Exercise aim:
Search the data for the word "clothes". Reproduce every line where it is found.

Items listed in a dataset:
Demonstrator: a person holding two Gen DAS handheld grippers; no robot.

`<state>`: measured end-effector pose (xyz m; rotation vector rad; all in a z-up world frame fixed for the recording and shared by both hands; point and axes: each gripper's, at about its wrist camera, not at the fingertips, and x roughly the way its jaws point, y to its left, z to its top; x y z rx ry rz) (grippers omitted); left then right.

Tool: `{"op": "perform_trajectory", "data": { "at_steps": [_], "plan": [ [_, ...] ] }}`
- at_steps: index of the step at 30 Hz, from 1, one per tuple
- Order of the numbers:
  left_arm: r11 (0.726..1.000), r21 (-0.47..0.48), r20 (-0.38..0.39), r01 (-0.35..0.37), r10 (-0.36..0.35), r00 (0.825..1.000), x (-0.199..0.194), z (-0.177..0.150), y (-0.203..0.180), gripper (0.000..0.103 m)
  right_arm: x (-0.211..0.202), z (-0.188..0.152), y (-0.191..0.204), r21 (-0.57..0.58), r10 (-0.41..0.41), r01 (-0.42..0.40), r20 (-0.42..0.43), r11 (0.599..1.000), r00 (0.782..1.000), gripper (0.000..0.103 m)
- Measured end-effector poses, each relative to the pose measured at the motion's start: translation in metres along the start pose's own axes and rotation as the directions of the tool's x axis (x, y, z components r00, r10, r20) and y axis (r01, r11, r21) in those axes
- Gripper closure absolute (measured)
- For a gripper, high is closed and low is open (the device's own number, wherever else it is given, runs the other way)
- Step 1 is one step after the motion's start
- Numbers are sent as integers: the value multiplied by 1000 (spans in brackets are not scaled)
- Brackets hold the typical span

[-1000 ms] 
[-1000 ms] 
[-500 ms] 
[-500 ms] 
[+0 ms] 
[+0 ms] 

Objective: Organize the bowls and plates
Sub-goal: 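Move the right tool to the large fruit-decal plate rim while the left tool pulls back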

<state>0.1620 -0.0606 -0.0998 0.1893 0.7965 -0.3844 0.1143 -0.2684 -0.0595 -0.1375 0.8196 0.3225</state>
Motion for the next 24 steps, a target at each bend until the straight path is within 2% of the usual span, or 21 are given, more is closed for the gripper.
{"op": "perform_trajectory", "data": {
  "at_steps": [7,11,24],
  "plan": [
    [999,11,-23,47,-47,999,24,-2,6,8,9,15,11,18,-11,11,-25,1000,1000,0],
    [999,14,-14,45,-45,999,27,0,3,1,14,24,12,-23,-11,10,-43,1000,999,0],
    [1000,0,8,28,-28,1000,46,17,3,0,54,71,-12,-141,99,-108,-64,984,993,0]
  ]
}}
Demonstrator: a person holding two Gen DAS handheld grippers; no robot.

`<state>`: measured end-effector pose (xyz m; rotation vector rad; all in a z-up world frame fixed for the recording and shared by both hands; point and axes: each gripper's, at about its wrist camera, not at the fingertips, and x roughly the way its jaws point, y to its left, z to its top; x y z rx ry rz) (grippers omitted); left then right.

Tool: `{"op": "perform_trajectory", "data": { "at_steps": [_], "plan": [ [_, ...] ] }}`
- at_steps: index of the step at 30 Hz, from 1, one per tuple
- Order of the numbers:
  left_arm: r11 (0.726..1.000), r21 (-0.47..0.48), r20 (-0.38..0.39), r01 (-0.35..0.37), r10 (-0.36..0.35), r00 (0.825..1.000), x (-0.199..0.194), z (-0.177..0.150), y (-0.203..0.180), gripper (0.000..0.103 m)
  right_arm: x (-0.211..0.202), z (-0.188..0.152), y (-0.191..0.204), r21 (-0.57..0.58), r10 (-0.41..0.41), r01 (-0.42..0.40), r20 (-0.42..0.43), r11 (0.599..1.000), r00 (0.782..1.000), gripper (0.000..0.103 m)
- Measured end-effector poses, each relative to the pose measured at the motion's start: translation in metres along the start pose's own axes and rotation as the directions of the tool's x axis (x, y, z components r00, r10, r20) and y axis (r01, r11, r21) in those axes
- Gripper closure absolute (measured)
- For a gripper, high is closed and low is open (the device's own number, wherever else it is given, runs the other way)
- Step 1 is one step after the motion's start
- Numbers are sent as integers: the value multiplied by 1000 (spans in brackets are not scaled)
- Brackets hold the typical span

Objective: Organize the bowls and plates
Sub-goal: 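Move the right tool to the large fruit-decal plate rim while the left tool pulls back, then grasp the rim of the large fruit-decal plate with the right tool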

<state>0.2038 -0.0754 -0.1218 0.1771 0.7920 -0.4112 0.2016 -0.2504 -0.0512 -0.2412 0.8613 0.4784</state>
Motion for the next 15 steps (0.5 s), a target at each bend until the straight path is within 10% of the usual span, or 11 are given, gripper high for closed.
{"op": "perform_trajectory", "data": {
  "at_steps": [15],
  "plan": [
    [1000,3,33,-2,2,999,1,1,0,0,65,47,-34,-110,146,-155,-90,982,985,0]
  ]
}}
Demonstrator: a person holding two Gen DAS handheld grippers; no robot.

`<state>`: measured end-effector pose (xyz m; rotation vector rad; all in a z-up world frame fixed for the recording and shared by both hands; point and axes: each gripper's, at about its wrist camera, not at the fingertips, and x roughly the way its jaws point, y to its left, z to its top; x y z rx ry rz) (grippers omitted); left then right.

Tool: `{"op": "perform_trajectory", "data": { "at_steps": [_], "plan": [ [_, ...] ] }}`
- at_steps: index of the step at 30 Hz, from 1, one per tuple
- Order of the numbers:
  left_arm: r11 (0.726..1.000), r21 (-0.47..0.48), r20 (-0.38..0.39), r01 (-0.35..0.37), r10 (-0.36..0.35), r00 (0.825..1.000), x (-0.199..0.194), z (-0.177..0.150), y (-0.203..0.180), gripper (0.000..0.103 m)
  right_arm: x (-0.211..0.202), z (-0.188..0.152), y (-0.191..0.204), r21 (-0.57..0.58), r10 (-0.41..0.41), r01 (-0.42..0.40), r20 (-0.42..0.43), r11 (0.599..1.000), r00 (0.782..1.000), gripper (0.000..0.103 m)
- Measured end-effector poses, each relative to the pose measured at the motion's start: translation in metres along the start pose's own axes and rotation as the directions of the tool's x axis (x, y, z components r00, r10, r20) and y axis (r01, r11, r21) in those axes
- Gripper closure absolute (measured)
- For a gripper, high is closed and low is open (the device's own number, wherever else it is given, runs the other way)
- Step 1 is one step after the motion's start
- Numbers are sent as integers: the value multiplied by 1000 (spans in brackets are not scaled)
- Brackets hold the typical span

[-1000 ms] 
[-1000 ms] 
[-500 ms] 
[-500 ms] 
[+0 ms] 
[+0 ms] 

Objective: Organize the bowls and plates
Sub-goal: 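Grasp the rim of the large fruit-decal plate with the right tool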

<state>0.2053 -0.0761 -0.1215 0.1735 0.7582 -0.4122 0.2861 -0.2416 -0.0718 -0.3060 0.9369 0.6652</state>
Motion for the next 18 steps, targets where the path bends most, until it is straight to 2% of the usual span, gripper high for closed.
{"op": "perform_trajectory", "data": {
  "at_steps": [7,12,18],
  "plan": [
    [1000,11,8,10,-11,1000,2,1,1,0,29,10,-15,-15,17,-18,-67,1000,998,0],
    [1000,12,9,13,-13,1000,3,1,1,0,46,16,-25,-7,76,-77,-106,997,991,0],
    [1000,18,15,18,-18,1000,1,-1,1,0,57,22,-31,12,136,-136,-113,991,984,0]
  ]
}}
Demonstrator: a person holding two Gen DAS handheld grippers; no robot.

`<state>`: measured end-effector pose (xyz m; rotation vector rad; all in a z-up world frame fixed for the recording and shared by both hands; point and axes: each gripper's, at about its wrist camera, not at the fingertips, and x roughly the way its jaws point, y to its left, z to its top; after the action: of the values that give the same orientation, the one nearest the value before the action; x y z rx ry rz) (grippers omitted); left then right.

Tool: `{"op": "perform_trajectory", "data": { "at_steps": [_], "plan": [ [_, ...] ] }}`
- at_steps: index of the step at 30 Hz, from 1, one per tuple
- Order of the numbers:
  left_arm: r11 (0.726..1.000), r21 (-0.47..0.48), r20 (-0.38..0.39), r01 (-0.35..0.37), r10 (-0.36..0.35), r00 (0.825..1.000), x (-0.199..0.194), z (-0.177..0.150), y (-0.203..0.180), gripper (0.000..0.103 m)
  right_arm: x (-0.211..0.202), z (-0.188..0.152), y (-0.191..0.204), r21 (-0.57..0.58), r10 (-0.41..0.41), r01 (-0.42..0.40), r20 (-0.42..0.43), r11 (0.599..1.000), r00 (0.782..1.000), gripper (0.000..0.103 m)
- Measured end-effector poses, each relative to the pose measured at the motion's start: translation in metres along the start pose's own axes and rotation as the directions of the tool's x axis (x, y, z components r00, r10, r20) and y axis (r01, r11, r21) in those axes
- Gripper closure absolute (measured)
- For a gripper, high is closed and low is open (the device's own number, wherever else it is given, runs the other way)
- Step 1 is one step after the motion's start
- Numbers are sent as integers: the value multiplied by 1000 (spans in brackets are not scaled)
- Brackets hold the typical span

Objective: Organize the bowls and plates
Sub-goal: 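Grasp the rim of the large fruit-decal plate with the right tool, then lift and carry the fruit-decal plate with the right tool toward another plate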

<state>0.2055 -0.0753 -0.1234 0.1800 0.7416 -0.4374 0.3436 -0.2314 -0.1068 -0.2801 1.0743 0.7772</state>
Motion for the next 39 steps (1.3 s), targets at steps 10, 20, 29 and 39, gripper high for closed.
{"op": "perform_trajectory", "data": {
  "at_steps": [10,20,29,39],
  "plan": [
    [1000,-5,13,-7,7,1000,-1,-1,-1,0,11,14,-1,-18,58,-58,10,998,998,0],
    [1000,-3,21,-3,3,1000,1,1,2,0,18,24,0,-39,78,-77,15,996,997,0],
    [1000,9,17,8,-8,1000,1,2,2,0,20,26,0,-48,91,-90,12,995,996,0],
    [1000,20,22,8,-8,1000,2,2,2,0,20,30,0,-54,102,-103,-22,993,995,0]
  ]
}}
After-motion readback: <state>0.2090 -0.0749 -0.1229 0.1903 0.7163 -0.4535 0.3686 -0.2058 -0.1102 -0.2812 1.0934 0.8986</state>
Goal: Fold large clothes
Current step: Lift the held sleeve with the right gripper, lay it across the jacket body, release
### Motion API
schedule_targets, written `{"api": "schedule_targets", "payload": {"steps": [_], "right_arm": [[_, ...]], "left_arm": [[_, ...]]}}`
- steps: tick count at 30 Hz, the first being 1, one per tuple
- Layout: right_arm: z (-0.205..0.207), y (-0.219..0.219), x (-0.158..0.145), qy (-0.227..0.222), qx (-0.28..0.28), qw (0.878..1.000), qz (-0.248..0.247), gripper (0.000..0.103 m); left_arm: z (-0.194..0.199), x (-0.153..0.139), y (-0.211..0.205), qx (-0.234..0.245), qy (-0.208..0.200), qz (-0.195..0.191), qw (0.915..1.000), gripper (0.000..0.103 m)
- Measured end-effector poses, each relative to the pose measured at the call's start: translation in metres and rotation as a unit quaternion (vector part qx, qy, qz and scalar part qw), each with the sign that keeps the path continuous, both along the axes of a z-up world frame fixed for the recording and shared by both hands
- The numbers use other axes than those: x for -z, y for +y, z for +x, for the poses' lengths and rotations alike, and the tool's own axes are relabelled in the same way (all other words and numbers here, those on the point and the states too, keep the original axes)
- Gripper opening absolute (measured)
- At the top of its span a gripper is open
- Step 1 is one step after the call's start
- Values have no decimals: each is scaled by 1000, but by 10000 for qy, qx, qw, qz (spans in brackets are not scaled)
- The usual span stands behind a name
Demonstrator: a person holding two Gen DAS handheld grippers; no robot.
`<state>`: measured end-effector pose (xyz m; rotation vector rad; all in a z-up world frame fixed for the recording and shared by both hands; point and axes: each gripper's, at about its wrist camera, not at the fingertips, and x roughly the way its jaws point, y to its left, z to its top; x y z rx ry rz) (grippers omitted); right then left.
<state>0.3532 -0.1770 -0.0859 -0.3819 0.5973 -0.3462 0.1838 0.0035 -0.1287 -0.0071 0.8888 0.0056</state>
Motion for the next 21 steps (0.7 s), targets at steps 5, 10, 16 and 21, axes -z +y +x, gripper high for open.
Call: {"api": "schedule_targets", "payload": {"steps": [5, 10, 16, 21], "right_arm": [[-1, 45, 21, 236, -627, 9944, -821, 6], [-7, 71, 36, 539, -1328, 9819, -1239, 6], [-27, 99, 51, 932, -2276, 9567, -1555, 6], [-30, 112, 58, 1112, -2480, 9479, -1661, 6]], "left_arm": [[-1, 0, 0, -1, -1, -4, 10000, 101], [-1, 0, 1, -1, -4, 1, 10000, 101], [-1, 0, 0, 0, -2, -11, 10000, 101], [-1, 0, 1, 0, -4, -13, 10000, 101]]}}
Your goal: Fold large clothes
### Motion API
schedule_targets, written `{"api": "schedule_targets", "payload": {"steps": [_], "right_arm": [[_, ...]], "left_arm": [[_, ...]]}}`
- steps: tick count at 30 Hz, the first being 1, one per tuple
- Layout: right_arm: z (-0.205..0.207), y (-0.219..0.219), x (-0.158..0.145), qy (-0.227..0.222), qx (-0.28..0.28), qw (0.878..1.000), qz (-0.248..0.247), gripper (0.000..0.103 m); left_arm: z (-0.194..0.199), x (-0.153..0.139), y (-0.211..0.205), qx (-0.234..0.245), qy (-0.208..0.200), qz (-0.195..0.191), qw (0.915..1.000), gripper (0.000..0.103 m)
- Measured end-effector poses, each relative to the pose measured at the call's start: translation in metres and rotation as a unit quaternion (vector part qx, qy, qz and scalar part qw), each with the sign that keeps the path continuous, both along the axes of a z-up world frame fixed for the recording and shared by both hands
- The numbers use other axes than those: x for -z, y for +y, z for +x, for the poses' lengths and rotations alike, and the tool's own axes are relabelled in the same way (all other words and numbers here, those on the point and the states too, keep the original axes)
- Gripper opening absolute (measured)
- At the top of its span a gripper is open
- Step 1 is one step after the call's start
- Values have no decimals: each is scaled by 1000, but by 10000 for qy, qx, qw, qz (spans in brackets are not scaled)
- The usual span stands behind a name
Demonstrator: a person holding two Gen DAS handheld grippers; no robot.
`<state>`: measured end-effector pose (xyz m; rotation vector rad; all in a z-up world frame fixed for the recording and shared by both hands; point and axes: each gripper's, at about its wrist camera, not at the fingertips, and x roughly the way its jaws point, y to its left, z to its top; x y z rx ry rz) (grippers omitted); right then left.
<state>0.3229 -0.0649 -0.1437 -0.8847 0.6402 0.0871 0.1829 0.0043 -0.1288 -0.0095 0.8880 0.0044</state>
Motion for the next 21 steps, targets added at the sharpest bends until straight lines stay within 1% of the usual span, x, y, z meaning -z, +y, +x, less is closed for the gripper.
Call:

Solution to this problem:
Goal: Fold large clothes
Your goal: Fold large clothes

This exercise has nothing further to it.